てかなに?あのデカいの。花束っぽいけど、、、
距離が遠くてよく見えないが、心なしか叶の頬が赤くなっているようにも見える。
その時俺は全てを悟った。
・・そうか、叶は好きな人ができたのか、あるいはもうすでに付き合ってる人がいて、もはやプロポーズとか。
あ〜なるほどねぇーなるほど、なるほどね。それで最近、、なるほどなるほど、、、、
・・・あ?・・俺なんで泣いてんだ、?!
知らぬ間に目から涙がこぼれていることに驚く。
あ、そうか、俺は叶に何にも相談されなかったのが残念なんだな。
あいつ、リスナーにも俺にしか話してないことがあるって公言してたのに、、、
叶はこちらに背を向けており俺の存在には気づいていない。よく見ると初めて見るピシッとしたジャケットを着て、、、ん?髪型も違う?もしかして収録終わりに美容院行った?まじ?そこまでする?
「・・かっこいいな、あいつ。」
気づけば声に出ていた。幸い大通りの真ん中で俺の小さな声に気づいた人間はいないだろう。
・・は?俺今かっこいいっつった?確かにたま〜にかっこいいと思う時もあるよ、ライブとかね、でもあの叶がそこまでする相手って、それって、、、それって、、、
何故か涙が溢れて止まらない。
俺はなんでこんな泣いてるんだ?そんなに叶に相談されなかったのがつらかった?ほんとか?ほんとにそれだけか、、?
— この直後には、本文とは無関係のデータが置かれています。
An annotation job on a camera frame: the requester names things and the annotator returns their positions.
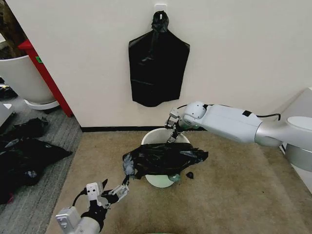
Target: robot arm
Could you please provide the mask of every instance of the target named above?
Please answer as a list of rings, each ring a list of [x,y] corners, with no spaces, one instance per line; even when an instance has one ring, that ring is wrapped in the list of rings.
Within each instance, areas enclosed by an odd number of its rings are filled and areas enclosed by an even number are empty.
[[[88,211],[81,216],[74,206],[75,201],[73,206],[64,208],[56,215],[56,220],[64,234],[98,234],[102,230],[106,213],[111,204],[122,200],[129,191],[129,180],[127,179],[113,190],[103,191],[106,183],[107,180],[103,183],[87,184],[80,193],[88,195],[90,203]]]
[[[256,142],[264,146],[279,146],[282,142],[312,151],[312,118],[290,117],[286,121],[263,122],[254,113],[223,105],[188,104],[183,113],[177,109],[170,116],[178,118],[173,124],[173,142],[180,132],[202,127],[219,136],[237,142]]]

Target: black plastic bag
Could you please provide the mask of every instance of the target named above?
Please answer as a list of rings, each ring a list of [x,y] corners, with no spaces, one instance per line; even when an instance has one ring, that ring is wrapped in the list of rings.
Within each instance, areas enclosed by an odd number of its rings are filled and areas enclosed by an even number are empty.
[[[147,107],[180,97],[190,45],[171,33],[168,24],[166,13],[158,11],[153,30],[129,42],[132,100]]]
[[[175,175],[190,165],[203,162],[208,152],[189,143],[145,144],[122,157],[126,176]]]
[[[45,133],[47,125],[48,121],[44,117],[41,119],[33,118],[23,124],[14,125],[12,130],[0,136],[0,147],[22,137],[41,137]]]
[[[0,87],[0,98],[13,98],[13,97],[17,97],[17,94],[13,91],[13,89],[10,86]]]
[[[15,139],[0,153],[0,198],[22,185],[34,185],[44,168],[72,152],[37,139]]]

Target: red pillar
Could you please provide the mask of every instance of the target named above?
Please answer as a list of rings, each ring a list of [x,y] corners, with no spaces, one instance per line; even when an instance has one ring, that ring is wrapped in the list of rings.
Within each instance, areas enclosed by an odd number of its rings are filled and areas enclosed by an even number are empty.
[[[42,63],[40,57],[38,56],[37,52],[35,51],[33,45],[30,43],[29,40],[24,41],[22,44],[18,46],[20,50],[25,50],[28,56],[30,57],[31,61],[34,63],[35,67],[41,74],[43,80],[46,82],[48,87],[50,88],[52,94],[54,95],[55,99],[58,101],[59,105],[65,112],[68,117],[73,116],[73,112],[70,109],[69,105],[67,104],[65,98],[63,97],[62,93],[60,92],[59,88],[55,84],[54,80],[52,79],[50,73],[45,68],[44,64]]]

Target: carpet floor
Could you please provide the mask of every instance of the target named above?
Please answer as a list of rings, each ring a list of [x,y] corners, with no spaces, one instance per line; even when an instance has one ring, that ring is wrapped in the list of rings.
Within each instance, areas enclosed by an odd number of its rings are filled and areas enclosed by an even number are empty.
[[[47,133],[39,138],[74,153],[48,166],[38,184],[21,187],[14,193],[13,202],[0,205],[1,234],[43,234],[50,221],[68,169],[74,158],[82,132],[75,117],[68,118],[61,109],[50,114],[30,109],[20,97],[1,100],[13,105],[16,114],[8,119],[2,130],[10,129],[31,118],[45,117]]]
[[[59,196],[47,234],[59,233],[54,215],[87,183],[108,178],[106,189],[124,179],[122,155],[146,132],[84,133]],[[279,149],[238,144],[208,132],[187,132],[209,151],[203,163],[181,173],[181,181],[160,189],[145,178],[130,181],[130,192],[106,215],[104,234],[308,234],[312,196]],[[194,173],[194,179],[185,174]],[[87,198],[77,201],[80,213]]]

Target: black baseboard
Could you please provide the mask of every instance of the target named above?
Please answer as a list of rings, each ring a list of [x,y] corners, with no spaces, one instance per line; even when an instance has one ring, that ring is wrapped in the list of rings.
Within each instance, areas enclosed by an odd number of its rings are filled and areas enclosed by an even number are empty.
[[[122,127],[80,127],[83,133],[91,132],[115,132],[115,131],[151,131],[163,126],[122,126]],[[205,131],[203,128],[191,129],[191,131]]]

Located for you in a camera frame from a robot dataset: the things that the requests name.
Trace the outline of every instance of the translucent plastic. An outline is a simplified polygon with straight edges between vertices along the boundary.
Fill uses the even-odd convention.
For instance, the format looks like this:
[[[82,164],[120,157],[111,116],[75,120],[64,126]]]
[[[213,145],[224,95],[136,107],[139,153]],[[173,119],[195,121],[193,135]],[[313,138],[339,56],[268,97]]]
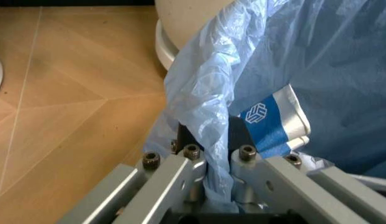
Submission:
[[[386,160],[386,0],[228,5],[177,55],[144,150],[166,156],[186,125],[205,148],[207,197],[228,205],[228,116],[288,83],[312,127],[304,152],[353,173]]]

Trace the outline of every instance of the blue plastic bag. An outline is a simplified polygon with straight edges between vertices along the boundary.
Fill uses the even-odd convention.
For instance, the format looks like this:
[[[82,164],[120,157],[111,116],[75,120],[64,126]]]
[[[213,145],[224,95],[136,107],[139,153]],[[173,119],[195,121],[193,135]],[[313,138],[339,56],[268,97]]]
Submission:
[[[205,148],[207,197],[230,205],[228,116],[288,83],[311,124],[303,152],[356,174],[386,161],[386,0],[228,5],[177,55],[144,150],[166,156],[186,125]]]

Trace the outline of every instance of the hex socket screw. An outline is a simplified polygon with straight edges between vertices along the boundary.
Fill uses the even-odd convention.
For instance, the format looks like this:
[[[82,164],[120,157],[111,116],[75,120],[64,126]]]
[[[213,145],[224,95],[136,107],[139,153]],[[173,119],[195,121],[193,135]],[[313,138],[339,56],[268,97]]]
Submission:
[[[173,139],[171,141],[171,154],[177,154],[177,140]]]
[[[183,156],[190,160],[197,160],[200,158],[200,147],[196,144],[188,144],[183,148]]]
[[[295,154],[286,155],[284,156],[284,159],[287,160],[292,165],[294,165],[296,168],[299,168],[302,164],[302,161],[299,158],[299,156]]]
[[[146,152],[141,162],[144,169],[155,170],[160,166],[161,158],[156,152]]]
[[[256,148],[251,145],[242,145],[239,148],[239,157],[243,161],[251,161],[255,159]]]

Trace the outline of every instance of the wooden floor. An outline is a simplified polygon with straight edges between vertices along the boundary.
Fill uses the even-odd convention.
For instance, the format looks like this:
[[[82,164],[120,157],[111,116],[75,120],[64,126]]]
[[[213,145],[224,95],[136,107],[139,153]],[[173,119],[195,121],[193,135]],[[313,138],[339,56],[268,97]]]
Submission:
[[[53,223],[165,105],[154,7],[0,8],[0,224]]]

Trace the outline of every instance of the white logo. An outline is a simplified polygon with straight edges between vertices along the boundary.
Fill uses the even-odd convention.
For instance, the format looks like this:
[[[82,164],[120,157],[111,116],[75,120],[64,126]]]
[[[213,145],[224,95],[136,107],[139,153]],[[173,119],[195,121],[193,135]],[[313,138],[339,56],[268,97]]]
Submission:
[[[263,103],[258,103],[251,107],[250,111],[246,115],[246,121],[250,124],[258,123],[266,117],[266,106]]]

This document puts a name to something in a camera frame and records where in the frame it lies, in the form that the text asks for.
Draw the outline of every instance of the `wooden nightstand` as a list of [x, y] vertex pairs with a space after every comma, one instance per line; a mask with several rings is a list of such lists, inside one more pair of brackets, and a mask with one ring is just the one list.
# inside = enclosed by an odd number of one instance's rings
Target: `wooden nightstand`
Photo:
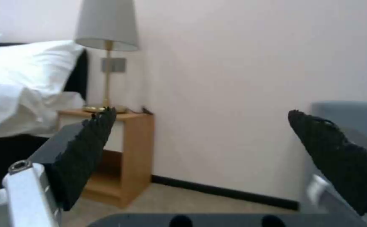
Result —
[[[57, 128], [89, 119], [82, 110], [60, 111]], [[154, 117], [118, 114], [104, 147], [102, 161], [82, 193], [83, 197], [126, 207], [150, 184], [153, 166]]]

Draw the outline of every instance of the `beige carpet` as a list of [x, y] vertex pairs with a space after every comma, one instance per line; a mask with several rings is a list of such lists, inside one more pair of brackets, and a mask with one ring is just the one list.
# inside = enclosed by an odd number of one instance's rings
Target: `beige carpet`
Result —
[[80, 198], [64, 212], [63, 227], [81, 227], [116, 213], [294, 213], [277, 207], [151, 184], [127, 209]]

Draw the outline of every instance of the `gray lampshade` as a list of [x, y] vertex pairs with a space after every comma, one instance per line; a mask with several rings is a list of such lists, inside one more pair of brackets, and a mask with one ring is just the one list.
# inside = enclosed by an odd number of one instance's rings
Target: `gray lampshade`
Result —
[[138, 50], [133, 0], [84, 0], [75, 42], [105, 49], [105, 40], [113, 41], [113, 50]]

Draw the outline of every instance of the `electrical outlet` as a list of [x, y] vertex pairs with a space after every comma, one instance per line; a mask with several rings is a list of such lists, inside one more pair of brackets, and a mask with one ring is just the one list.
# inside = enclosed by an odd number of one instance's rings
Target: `electrical outlet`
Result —
[[[102, 58], [102, 72], [106, 71], [106, 58]], [[126, 72], [126, 58], [111, 58], [110, 71], [115, 73]]]

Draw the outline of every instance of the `nightstand drawer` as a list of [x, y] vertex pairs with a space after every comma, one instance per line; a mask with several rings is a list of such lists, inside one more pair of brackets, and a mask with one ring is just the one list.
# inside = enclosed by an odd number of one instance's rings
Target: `nightstand drawer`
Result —
[[[59, 115], [58, 129], [62, 128], [65, 125], [71, 125], [74, 123], [82, 122], [85, 119], [87, 118], [80, 116]], [[123, 130], [124, 130], [124, 123], [116, 121], [112, 127], [109, 139], [104, 147], [105, 150], [123, 152]]]

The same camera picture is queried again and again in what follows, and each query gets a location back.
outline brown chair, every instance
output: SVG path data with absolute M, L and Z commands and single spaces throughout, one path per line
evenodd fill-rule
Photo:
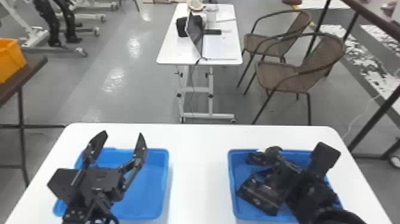
M 265 89 L 267 99 L 255 116 L 252 125 L 257 122 L 271 97 L 278 91 L 305 94 L 307 96 L 308 125 L 311 125 L 311 102 L 308 90 L 324 77 L 326 72 L 343 57 L 345 54 L 343 40 L 326 33 L 304 33 L 301 36 L 283 38 L 280 41 L 291 41 L 292 39 L 313 35 L 321 37 L 321 40 L 313 51 L 304 58 L 300 66 L 268 61 L 257 63 L 256 74 L 258 82 Z
M 258 22 L 262 19 L 272 17 L 274 15 L 279 15 L 279 14 L 284 14 L 284 13 L 297 13 L 297 17 L 295 21 L 292 23 L 290 28 L 286 31 L 286 33 L 282 33 L 279 35 L 275 36 L 264 36 L 264 35 L 259 35 L 254 33 L 254 30 L 258 24 Z M 310 24 L 311 22 L 311 16 L 302 10 L 284 10 L 284 11 L 279 11 L 276 13 L 271 13 L 268 15 L 264 15 L 260 18 L 258 18 L 254 25 L 253 28 L 251 29 L 251 32 L 245 35 L 244 39 L 244 45 L 245 47 L 243 48 L 242 51 L 242 56 L 245 53 L 245 51 L 249 52 L 251 54 L 249 63 L 247 64 L 245 70 L 243 71 L 242 77 L 240 77 L 239 82 L 237 83 L 236 87 L 238 88 L 240 86 L 240 83 L 242 83 L 243 78 L 246 75 L 247 69 L 249 69 L 249 66 L 251 62 L 253 61 L 254 57 L 256 54 L 262 55 L 263 60 L 265 56 L 272 56 L 272 57 L 278 57 L 280 58 L 280 62 L 285 63 L 285 54 L 288 52 L 288 50 L 292 47 L 292 45 L 296 42 L 296 39 L 292 39 L 290 41 L 287 41 L 285 43 L 281 43 L 279 45 L 274 45 L 274 47 L 270 48 L 274 43 L 278 43 L 279 39 L 282 37 L 287 37 L 287 36 L 299 36 L 305 28 Z

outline white folding table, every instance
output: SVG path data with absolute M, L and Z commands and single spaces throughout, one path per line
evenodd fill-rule
M 327 177 L 344 208 L 368 224 L 391 224 L 346 145 L 330 127 L 111 123 L 77 123 L 65 128 L 5 224 L 61 224 L 61 218 L 52 213 L 56 197 L 47 183 L 57 168 L 72 168 L 89 140 L 102 130 L 109 136 L 106 147 L 132 149 L 142 132 L 149 148 L 166 148 L 170 154 L 161 216 L 121 223 L 257 224 L 238 220 L 233 214 L 228 151 L 272 145 L 310 150 L 322 141 L 342 153 Z
M 236 18 L 235 9 L 230 4 L 218 4 L 218 13 L 227 14 L 232 18 Z M 238 34 L 238 24 L 236 19 L 228 21 L 219 21 L 210 27 L 211 29 L 221 29 L 223 32 L 221 37 L 224 41 L 232 46 L 229 49 L 232 52 L 232 58 L 235 60 L 203 60 L 201 59 L 197 66 L 208 67 L 208 87 L 194 87 L 188 86 L 188 72 L 194 69 L 194 65 L 198 60 L 198 54 L 196 48 L 190 42 L 189 38 L 180 38 L 176 30 L 176 19 L 180 17 L 187 17 L 189 14 L 188 5 L 178 4 L 175 9 L 174 16 L 172 16 L 170 26 L 165 34 L 164 42 L 162 43 L 160 52 L 157 56 L 157 63 L 164 65 L 176 66 L 179 78 L 179 87 L 177 89 L 178 108 L 181 118 L 181 122 L 185 122 L 185 118 L 203 118 L 203 119 L 230 119 L 235 120 L 234 114 L 221 114 L 213 112 L 213 96 L 214 96 L 214 76 L 213 66 L 238 66 L 243 62 L 242 53 L 240 49 L 240 40 Z M 204 36 L 204 42 L 207 42 L 207 37 Z M 185 113 L 185 93 L 196 92 L 196 93 L 208 93 L 208 113 Z

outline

・・・いや、ちげぇな。俺、あいつのこと好きだったんだ、、、
ハハッ、、こんな形で自分の好きなやつに気づいて、しかももうすでに振られてるって、、笑えるよ、ガチで、、、
ふと周りの視線を感じ、自分が大通りの真ん中で静かに涙を流していることに気づいた。
やべっっ
慌てて涙で濡れた顔を隠すように下を向き、近くの公園に逃げるように入り、ベンチに腰を下ろす。夕暮れ時で遊んでるちびっこどももおらず、公園には幸い俺1人だった。
叶、めちゃくちゃ幸せそうな顔してた。俺といる時よりも遥かに幸せそうな顔。
あいつをあんな顔にさせるやつがいるのか、すげぇな、、、
どんなやつなんだろう、、やっぱりはちゃめちゃに美人なんだろうか、、
そりゃそうだよ、こんなヒモ希望のニート吸血鬼よりよっぽどいいだろ。当たり前だ。
わかってるのに涙が止まらない。
あー。俺、こんなにあいつのこと、、
叶は優しいし責任感も強いから、明日も笑顔でスタジオに来るだろう。
なんなら明日聞かされるんだろうか、、、
好きな人ができたとか、プロポーズしたとか、、
俺どんな顔で明日聞いたらいい、なぁリスナー教えてくれよ。
俺、「おめでとう」って笑顔で言えるかな、、、
どれくらい経ったのか、気づけばあたりは真っ暗になっていた。公園の街灯が泣いている俺を慰めるように弱々しく照らしている。
・・さみぃし帰るか、、また家で考えよう。
帰り道も俺の目は壊れちまったのかと思うくらいに涙は止まらず、なんなら鼻水も出てきてぐしゃぐしゃだった。あいにくハンカチとかティッシュとか俺持ってねぇんだよな、、最悪。
まぁもう少しで家だからいっか、、、
マンションにつき、エレベーターに乗る。エレベーターのドアに映る俺は涙と鼻水でぐしゃぐしゃで、死ぬほどブサイクだった。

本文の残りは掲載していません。